Airbus A320: «Les secours auront du mal à atteindre la carcasse»

Airbus A320: «Les secours auront du mal à atteindre la carcasse»

AFP

Accompagnateur en montagne et pompier volontaire dans le Val d’Allos, Nicolas Raiteri sait que le travail des secours sera très compliqué sur le site de l’accident de l’Airbus A320.

Habitué à faire visiter les montagnes du Val d’Allos aux touristes, Nicolas Raiteri connaît bien le massif des Trois-Evêchés (qui culmine à 2960m d'altitude, NDLR). Assez pour savoir que le travail des secours sera très compliqué.

«Le massif des Trois-Evêchés est très difficile d’accès, explique le Marseillais d’origine. C’est un endroit accessible uniquement à pied ou en hélicoptère. Aucun camion ne peut s’y rendre.
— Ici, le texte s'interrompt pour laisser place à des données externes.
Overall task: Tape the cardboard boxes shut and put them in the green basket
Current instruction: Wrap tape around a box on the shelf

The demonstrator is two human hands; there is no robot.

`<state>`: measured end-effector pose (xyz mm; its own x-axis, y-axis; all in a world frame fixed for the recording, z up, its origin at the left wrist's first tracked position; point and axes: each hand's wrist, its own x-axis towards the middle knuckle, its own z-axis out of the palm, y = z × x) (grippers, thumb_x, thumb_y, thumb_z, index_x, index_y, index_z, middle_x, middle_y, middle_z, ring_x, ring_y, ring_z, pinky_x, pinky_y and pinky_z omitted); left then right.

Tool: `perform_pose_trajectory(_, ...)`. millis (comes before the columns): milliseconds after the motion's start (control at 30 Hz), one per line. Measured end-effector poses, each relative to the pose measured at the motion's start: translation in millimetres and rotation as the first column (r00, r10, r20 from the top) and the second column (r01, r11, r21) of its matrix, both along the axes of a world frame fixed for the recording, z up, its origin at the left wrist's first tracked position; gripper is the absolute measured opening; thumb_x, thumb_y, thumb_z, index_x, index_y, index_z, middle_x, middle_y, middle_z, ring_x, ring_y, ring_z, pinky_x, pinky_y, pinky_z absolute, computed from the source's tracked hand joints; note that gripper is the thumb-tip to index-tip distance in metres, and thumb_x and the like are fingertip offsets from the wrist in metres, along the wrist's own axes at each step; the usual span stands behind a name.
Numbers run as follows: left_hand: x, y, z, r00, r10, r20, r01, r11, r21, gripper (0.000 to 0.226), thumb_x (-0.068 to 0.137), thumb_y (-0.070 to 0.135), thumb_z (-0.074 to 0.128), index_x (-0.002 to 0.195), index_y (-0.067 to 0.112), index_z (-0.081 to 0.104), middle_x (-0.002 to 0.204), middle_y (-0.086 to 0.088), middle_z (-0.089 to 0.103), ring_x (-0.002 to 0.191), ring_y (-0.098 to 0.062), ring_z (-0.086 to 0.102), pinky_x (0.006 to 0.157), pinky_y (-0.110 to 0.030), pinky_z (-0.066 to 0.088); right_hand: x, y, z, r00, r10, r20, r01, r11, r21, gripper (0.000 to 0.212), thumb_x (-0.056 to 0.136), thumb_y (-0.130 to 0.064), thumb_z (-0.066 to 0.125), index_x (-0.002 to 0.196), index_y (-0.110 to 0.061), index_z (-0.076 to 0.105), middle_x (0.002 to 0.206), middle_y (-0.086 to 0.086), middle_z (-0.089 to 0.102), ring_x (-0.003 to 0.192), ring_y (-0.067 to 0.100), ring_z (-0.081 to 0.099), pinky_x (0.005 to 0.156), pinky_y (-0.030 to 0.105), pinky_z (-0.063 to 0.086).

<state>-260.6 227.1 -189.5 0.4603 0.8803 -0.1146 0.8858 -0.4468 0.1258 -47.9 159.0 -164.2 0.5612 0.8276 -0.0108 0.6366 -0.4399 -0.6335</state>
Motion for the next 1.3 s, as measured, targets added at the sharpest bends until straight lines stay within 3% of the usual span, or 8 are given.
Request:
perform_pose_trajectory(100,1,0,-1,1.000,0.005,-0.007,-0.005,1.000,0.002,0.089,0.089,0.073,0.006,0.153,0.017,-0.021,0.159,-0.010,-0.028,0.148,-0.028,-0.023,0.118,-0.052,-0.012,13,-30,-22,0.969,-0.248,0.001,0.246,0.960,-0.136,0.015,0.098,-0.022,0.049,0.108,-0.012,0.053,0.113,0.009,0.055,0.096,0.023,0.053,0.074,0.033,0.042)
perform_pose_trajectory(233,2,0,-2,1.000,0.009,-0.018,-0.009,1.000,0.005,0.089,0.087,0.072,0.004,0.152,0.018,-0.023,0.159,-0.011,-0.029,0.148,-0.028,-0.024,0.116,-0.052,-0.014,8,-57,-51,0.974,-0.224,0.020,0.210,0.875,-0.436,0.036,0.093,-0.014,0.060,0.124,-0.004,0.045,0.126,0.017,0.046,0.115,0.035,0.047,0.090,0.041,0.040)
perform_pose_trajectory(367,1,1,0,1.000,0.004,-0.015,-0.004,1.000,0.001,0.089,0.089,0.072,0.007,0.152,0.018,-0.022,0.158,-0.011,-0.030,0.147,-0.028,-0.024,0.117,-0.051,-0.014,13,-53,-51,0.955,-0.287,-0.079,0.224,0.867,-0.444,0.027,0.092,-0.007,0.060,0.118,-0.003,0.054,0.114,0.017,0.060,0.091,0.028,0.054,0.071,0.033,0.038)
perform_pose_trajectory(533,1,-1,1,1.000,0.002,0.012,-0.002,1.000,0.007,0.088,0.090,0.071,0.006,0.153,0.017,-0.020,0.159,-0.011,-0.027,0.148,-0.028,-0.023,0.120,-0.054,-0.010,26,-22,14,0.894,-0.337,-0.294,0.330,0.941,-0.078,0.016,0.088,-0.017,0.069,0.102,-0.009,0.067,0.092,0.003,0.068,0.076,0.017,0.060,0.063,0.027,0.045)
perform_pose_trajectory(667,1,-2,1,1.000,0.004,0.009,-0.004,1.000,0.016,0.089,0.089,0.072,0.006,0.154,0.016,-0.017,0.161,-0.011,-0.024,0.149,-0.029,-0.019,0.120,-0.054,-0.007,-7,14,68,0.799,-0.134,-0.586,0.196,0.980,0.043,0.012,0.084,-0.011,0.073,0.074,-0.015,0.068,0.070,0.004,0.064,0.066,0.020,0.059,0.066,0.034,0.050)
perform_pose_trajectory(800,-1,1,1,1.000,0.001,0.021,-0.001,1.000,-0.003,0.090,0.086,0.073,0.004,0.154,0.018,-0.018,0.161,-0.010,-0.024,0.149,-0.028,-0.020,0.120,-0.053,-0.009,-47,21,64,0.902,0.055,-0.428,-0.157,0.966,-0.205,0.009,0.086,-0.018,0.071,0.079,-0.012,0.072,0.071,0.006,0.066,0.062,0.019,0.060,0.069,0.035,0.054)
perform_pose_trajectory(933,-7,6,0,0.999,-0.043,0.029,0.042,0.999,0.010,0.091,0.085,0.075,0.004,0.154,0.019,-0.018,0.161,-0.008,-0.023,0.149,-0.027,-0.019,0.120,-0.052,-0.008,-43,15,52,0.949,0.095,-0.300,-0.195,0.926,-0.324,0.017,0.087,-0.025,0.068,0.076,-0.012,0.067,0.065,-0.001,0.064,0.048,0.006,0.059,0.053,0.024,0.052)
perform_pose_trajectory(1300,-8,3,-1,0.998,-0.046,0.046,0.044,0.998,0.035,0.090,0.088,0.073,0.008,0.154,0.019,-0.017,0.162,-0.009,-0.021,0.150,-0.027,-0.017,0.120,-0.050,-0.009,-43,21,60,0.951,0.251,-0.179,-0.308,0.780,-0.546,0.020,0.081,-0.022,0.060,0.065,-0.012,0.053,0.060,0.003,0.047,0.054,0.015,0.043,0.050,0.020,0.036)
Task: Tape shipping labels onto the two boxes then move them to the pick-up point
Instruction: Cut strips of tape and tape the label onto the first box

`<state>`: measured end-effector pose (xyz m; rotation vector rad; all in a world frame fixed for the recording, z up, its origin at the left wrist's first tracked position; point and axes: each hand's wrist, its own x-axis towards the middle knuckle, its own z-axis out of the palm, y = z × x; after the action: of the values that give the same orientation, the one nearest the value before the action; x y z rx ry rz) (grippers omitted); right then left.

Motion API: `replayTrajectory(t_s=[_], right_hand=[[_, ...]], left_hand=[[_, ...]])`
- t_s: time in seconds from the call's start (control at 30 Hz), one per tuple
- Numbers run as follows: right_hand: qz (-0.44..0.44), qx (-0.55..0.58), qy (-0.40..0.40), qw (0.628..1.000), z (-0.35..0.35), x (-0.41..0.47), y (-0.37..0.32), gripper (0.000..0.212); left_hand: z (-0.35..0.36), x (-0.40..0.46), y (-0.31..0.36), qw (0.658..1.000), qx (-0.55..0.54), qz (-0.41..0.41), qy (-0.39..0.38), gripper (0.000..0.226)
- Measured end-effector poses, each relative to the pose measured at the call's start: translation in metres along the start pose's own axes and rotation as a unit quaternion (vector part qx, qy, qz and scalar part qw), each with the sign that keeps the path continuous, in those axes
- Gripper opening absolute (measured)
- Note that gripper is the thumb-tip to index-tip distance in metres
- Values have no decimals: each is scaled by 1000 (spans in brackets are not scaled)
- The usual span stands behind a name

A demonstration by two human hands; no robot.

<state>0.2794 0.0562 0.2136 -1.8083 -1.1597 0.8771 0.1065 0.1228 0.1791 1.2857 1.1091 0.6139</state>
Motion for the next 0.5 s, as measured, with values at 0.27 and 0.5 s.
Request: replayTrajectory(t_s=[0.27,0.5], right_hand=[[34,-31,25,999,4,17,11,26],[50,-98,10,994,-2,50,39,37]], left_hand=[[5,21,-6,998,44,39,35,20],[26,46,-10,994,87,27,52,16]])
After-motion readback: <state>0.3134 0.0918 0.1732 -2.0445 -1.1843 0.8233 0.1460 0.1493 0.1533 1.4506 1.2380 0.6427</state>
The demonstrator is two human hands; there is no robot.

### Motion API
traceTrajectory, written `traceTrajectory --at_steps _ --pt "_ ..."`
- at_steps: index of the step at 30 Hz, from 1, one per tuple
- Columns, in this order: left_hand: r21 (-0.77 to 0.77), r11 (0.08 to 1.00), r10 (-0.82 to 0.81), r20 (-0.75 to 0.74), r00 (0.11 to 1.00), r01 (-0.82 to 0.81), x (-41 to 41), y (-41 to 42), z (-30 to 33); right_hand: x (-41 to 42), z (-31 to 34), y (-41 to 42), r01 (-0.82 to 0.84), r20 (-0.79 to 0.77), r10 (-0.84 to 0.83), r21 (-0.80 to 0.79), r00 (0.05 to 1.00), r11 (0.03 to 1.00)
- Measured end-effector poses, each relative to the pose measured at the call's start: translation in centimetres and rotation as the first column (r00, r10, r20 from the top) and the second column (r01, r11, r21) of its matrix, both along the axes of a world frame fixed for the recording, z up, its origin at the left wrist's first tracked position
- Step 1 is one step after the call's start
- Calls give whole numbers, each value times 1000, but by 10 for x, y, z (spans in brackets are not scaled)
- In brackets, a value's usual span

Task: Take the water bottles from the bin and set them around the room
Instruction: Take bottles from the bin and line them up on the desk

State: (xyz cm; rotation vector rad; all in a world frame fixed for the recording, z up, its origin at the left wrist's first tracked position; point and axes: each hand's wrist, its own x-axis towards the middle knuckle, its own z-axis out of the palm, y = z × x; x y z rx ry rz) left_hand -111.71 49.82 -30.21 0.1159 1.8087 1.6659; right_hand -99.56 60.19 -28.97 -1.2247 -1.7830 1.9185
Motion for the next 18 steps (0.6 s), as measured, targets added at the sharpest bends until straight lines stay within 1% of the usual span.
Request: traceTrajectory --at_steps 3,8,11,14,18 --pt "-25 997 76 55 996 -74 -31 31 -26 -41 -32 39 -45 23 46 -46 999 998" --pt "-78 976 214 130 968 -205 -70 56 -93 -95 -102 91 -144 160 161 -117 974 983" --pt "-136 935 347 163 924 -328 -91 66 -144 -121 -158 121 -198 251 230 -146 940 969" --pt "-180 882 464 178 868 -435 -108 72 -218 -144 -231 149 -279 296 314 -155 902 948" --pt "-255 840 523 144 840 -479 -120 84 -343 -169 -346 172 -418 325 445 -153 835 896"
Et les remontées mécaniques ne pourront être utilisées que pour apporter du matériel.»

Avec un seul petit aérodrome à Barcelonette, les secours, pourtant bien préparés à ce genre de situation catastrophe – «Nous avons encore simulé un accident de ce type, avec la protection civile, il y a deux ou trois ans» – devront certainement s’appuyer sur l’aide de l’armée. «Parce que même si le massif des Trois-Evêchés est peu boisé et dévoilera sans doute rapidement la carcasse de l’Airbus, il y a fort à parier que les conditions climatiques actuelles ne vont pas leur faciliter la vie.»

Car, si l’enneigement des pics de la région est sur le déclin, «les plaques de neige sont fragilisées et des petites avalanches sont possibles, selon l’endroit où se trouve l’avion.» Autant de contretemps auxquels viennent s’ajouter les nuits froides ou la pluie qui balaie le Val d’Allos à cette période-ci de l’année.

Déjà endeuillée par le crash d’un avion reliant Paris à Saïgon, en 1953 au mont Cenet, ou encore d’un avion de tourisme, le Val d’Allos – dont l’espace aérien a été directement fermé par les autorités après l’accident de ce mardi – s’attend à vivre plusieurs jours au rythme de cette mission de sauvetage.